Beauty and community in the “kingdom” of Saguenay–Lac-Saint-Jean

  • May 31, 2013
  • 406 words
  • 2 minutes
Celebrating its 175th anniversary, the Saguenay–Lac-Saint-Jean offers great views such as this one of the majestic Saguenay Fjord Expand Image
Expand Image
Map: Chris Brackley/Canadian Geographic

When I was seven years old, I never understood why my parents were so desperate to move north back to Saguenay–Lac-Saint-Jean from Quebec City. Even then I was already dreaming of Paris, New York, Toronto, Los Angeles and London. And although I’ve ended up living in all those great cities, I’ve also found myself longing to return to the region where I grew up (my parents did make that move in the end).

My entire family was born and still lives in what has always been called the “Kingdom” of Saguenay–Lac-Saint-Jean, a region that’s celebrating its 175th anniversary this year. Its natural beauty is stunning. Before my family moved back there, we used to drive from Quebec City to Hébertville, climbing the mountains of the Laurentides Wildlife Reserve for what seemed like an age before dropping down and reaching Lac Saint-Jean. When we took the scenic route — up to Tadoussac on the shores of the St. Lawrence, then along the Saguenay River until we reached Chicoutimi — we were rewarded with one of Canada’s most amazing views: the steep cliffs and glittering waters of the majestic Saguenay Fjord.

Two of my favourite places in the region are where my parents and grandparents were born: Desbiens and Val-Jalbert, both on the shores of Lac Saint-Jean. I always thought there was no better way to get a sense of the size of the planet than by simply standing on the beach in Desbiens or on the mountain at the top of the waterfalls in Val-Jalbert and looking across the water. From either, you can barely see the other side of what we used to call une mer intérieure (an internal ocean).

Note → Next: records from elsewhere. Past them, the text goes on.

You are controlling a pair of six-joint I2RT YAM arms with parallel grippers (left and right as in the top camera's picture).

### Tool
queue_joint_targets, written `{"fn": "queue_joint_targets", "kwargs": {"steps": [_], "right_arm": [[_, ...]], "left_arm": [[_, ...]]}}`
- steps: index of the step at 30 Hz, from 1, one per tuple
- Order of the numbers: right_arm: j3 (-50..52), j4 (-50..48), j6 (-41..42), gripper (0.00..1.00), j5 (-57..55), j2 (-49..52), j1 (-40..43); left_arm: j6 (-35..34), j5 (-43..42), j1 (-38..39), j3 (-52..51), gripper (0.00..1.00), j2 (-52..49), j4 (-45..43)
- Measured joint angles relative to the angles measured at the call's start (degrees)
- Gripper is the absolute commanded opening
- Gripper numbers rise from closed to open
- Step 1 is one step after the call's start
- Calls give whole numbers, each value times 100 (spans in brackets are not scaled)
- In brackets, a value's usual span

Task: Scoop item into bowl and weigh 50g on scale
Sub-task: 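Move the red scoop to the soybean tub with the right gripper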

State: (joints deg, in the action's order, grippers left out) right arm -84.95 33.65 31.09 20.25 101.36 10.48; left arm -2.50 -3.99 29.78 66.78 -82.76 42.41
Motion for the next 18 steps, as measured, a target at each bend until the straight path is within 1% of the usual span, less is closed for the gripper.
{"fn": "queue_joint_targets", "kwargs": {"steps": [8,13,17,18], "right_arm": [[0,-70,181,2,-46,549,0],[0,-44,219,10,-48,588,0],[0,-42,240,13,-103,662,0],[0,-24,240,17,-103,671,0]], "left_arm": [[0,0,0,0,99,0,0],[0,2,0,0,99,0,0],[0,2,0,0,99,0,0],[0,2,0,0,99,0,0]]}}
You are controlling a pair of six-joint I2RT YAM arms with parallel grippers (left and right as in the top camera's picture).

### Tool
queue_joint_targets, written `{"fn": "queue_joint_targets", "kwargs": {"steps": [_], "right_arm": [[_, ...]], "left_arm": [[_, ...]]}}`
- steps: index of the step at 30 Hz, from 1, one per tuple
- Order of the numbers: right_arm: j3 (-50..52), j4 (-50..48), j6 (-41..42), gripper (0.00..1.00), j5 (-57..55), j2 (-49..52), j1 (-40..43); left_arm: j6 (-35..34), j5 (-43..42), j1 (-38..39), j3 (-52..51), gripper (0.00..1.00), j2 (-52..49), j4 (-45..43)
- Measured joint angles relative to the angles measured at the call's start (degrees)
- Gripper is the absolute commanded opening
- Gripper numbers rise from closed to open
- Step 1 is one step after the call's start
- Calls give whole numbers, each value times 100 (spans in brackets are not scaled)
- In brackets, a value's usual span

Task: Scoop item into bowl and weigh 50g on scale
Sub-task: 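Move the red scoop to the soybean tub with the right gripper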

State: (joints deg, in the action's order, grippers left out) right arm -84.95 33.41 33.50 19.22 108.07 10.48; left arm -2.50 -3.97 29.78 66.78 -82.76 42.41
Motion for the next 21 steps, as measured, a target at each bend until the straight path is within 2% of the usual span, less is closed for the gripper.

But what I love most about Saguenay– Lac-Saint-Jean, apart from its natural beauty, is its sense of community. You feel as if every one of the proud and welcoming people who live there is a distant aunt, uncle or cousin — and in a way this is true, since almost everyone is descended from the 14 settlers who arrived there from the neighbouring region of Charlevoix in 1838, the year Saguenay–Lac-Saint-Jean was founded. Now, 175 years later, people find it hard to leave this little gem behind, as I know only too well.